Friday, January 20, 2006

I think that an awful lot of American writing since the 1950s was in some ways anti-modernist, and that one of the reasons that poetry is undergoing this small boom is that people are turning to it and finding it surprisingly accessible, despite many years of education by teachers trained by New Critics to think that poetry was the best way to teach children analytic and interpretative skills in school—which could certainly kill off anything, you know?

--Robert Hass


At 10:19 AM, Blogger Justin Evans said...

Yes, yes, yes.

I just finished introducing my sophomores to my poetry unit. My first rule was that we were going to abandon the "meaning thing" until we had decided first and foremost: "Do I like this poem."

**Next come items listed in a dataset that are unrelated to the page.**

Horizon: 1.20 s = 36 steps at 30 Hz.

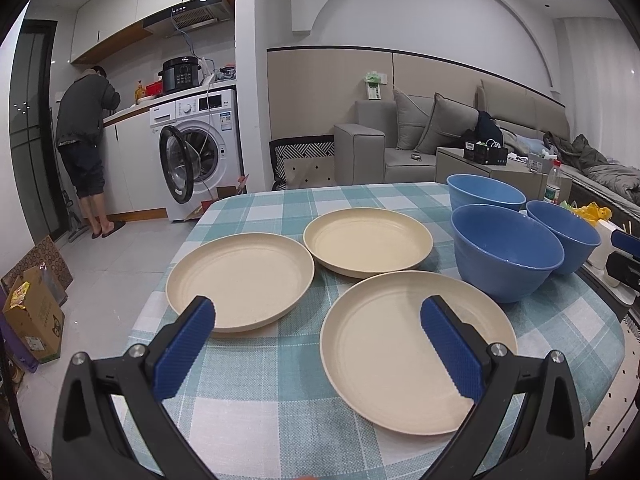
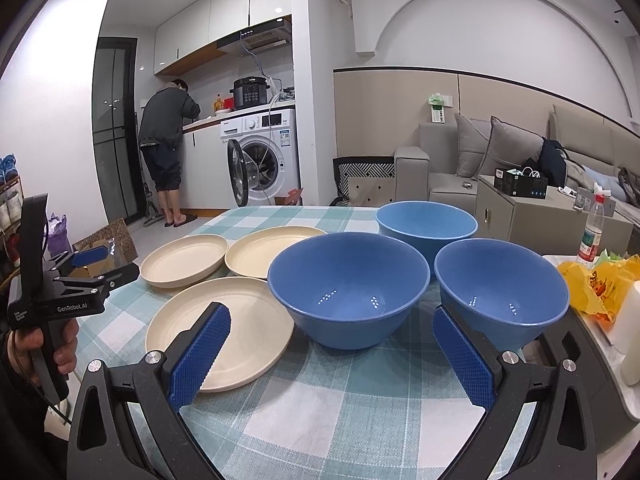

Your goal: Organize plates and bowls

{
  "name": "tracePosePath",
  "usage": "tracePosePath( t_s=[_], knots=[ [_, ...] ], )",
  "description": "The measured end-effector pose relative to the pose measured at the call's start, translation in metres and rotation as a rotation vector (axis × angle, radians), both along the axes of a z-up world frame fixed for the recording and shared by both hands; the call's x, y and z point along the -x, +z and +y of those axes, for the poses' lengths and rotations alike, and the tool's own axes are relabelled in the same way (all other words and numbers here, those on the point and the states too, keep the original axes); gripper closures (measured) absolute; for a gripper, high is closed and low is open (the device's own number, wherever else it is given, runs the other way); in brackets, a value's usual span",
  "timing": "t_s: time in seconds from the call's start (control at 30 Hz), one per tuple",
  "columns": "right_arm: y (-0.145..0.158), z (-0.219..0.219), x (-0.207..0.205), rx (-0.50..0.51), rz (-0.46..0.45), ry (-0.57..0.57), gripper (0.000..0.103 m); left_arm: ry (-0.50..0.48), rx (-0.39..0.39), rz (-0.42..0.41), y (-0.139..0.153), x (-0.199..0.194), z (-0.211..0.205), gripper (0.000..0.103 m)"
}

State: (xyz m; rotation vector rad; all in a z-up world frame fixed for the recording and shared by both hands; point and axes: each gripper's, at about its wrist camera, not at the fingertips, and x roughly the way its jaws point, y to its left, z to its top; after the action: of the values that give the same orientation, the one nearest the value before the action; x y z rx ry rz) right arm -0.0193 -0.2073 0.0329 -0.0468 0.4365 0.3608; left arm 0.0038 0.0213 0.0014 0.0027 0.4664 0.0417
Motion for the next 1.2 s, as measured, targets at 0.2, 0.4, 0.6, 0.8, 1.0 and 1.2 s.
tracePosePath(
  t_s=[0.2, 0.4, 0.6, 0.8, 1.0, 1.2],
  knots=[
    [0.001, 0.0, 0.002, 0.0, -0.002, 0.0, 0.0, -0.01, 0.002, 0.001, 0.0, -0.002, -0.002, 0.0],
    [0.005, 0.001, 0.001, 0.0, 0.001, 0.004, 0.0, -0.006, -0.001, -0.01, 0.005, 0.0, -0.002, 0.0],
    [0.009, 0.002, -0.003, -0.004, 0.002, 0.008, 0.0, -0.003, 0.001, -0.007, 0.006, -0.002, -0.002, 0.0],
    [0.012, 0.004, -0.01, -0.015, 0.024, 0.013, 0.0, 0.002, 0.023, 0.0, 0.009, -0.007, 0.0, 0.0],
    [0.02, 0.003, -0.019, -0.029, 0.038, 0.007, 0.0, -0.008, -0.001, -0.017, 0.015, -0.011, -0.002, 0.0],
    [0.026, 0.003, -0.025, -0.015, 0.036, 0.011, 0.0, 0.01, -0.005, -0.025, 0.022, -0.019, 0.002, 0.0]
  ],
)
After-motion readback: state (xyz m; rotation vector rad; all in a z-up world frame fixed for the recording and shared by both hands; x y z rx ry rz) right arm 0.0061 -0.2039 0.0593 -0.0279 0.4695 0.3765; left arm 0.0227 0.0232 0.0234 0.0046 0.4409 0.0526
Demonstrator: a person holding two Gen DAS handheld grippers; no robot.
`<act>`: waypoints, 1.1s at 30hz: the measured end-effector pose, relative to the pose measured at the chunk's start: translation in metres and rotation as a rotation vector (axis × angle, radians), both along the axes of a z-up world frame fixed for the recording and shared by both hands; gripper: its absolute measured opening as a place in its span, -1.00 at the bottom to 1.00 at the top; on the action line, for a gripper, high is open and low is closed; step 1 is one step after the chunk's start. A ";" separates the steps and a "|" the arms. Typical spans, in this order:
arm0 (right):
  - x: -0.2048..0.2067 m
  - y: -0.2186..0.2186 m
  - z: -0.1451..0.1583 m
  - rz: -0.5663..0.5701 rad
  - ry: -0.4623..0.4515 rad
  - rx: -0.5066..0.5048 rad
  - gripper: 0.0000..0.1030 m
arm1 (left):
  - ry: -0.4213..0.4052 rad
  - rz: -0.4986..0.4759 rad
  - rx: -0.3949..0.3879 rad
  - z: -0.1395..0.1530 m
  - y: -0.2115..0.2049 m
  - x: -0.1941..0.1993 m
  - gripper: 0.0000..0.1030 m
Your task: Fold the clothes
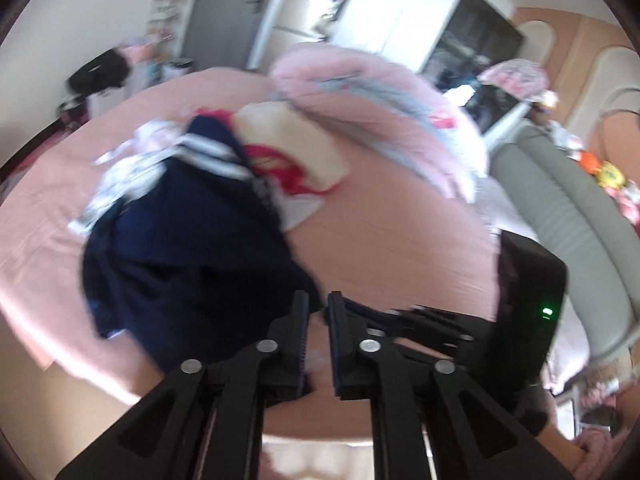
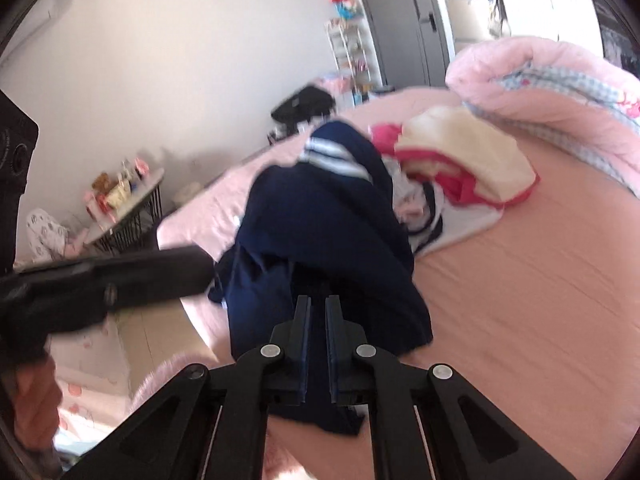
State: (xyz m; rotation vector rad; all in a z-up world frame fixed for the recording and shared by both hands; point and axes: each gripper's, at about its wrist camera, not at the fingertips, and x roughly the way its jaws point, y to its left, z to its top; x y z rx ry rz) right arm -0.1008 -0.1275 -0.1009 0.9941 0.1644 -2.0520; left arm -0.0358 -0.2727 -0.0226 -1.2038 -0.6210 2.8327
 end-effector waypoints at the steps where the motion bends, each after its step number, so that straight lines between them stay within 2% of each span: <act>1: 0.000 -0.003 -0.009 0.011 -0.026 0.041 -0.84 | -0.022 0.029 0.015 -0.006 -0.010 0.002 -0.34; 3: -0.002 -0.010 -0.036 0.003 -0.082 0.109 -0.43 | -0.060 0.083 0.045 -0.018 -0.025 0.006 0.00; 4: -0.004 -0.013 -0.051 -0.006 -0.112 0.134 -0.08 | -0.077 0.099 0.043 -0.023 -0.028 0.007 0.00; 5: -0.005 -0.014 -0.066 -0.021 -0.145 0.148 0.09 | -0.094 0.113 0.035 -0.028 -0.030 0.008 0.00; 8: -0.011 -0.021 -0.107 -0.047 -0.247 0.194 0.10 | -0.115 0.097 0.023 -0.038 -0.028 0.010 0.00; 9: -0.012 -0.026 -0.114 -0.048 -0.243 0.209 0.10 | -0.120 0.085 0.034 -0.041 -0.026 0.009 0.00; 10: -0.014 -0.031 -0.121 -0.048 -0.238 0.224 0.07 | -0.125 0.078 0.034 -0.043 -0.025 0.009 0.00; 12: -0.013 -0.040 -0.127 -0.047 -0.195 0.257 -0.43 | -0.136 0.066 0.032 -0.049 -0.023 0.007 0.00; 13: -0.014 -0.044 -0.126 -0.040 -0.206 0.250 -0.83 | -0.145 0.068 0.030 -0.052 -0.021 0.006 0.00; 14: -0.016 -0.046 -0.125 -0.034 -0.219 0.239 -0.86 | -0.154 0.070 0.035 -0.055 -0.020 0.004 0.00; 15: -0.018 -0.046 -0.121 -0.040 -0.243 0.205 -0.87 | -0.163 0.074 0.041 -0.058 -0.020 0.003 0.00; 17: -0.020 -0.041 -0.108 -0.079 -0.228 0.164 -0.89 | -0.178 0.084 0.045 -0.061 -0.020 0.003 0.00; 19: -0.021 -0.031 -0.084 -0.167 -0.163 0.157 -0.89 | -0.190 0.088 0.051 -0.066 -0.019 0.004 0.01; 21: -0.024 -0.014 -0.052 -0.212 -0.129 0.056 -0.89 | -0.207 0.074 0.063 -0.073 -0.015 0.003 0.01; 25: -0.024 0.015 0.008 -0.262 -0.022 -0.037 -0.90 | -0.230 0.032 0.098 -0.084 -0.002 -0.003 0.01; 27: -0.023 0.038 0.036 -0.280 0.011 -0.102 -0.89 | -0.224 -0.002 0.104 -0.084 0.010 -0.006 0.01; 31: -0.005 0.092 0.079 -0.362 0.112 -0.144 -0.89 | -0.228 -0.073 0.069 -0.083 0.038 -0.014 0.01; 33: 0.003 0.127 0.100 -0.413 0.135 -0.156 -0.89 | -0.243 -0.114 0.054 -0.082 0.057 -0.019 0.01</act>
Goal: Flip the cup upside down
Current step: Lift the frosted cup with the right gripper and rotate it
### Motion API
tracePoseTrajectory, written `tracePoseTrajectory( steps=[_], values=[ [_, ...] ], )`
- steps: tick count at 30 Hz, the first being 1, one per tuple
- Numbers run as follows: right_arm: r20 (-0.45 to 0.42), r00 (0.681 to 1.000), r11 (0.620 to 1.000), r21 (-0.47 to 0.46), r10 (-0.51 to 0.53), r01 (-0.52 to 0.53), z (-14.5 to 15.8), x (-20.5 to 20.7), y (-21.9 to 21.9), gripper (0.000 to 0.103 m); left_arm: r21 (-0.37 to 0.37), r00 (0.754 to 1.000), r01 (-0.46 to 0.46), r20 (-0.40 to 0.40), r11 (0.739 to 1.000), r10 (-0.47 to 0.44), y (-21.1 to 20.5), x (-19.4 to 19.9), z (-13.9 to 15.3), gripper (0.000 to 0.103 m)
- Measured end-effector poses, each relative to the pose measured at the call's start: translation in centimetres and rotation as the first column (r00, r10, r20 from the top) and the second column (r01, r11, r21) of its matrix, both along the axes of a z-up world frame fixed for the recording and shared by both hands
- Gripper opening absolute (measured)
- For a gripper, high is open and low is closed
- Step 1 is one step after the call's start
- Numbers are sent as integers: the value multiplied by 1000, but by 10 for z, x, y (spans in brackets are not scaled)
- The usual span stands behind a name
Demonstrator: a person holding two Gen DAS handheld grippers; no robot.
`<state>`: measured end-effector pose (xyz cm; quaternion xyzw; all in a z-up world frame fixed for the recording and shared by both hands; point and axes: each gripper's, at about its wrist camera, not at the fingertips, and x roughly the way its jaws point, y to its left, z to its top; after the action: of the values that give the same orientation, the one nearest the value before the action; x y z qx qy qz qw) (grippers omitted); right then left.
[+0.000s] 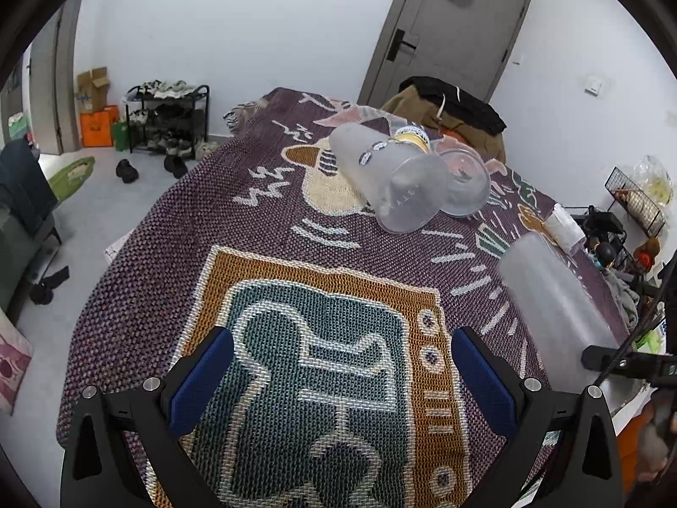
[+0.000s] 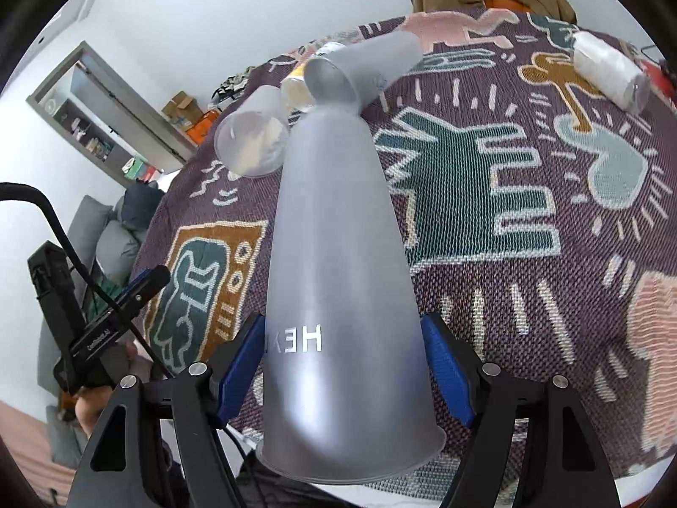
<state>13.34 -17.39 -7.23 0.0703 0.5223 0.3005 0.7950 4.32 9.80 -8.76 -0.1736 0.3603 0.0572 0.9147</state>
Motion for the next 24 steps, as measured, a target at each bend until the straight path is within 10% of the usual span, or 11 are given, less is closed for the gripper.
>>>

I meant it, too. No I don't get rid of meaning, but I take it off the top of the list and put it last. Dead last.

We are going to listen to poets reading their own poetry. we are going to write our own poems, we are going to study figurative language and rhythm and meter, and we are going to talk about our immediate reactions to the poems---all before we discuss what the poem is supposed to mean or what the poet was trying to say.

I have been teaching poetry like that for five years now, and I know there is a difference in how the kids look at poetry.

At 12:15 PM, Blogger Gerald Huml said...

That sounds like the best way to teach poetry, particularly for non-English major type students.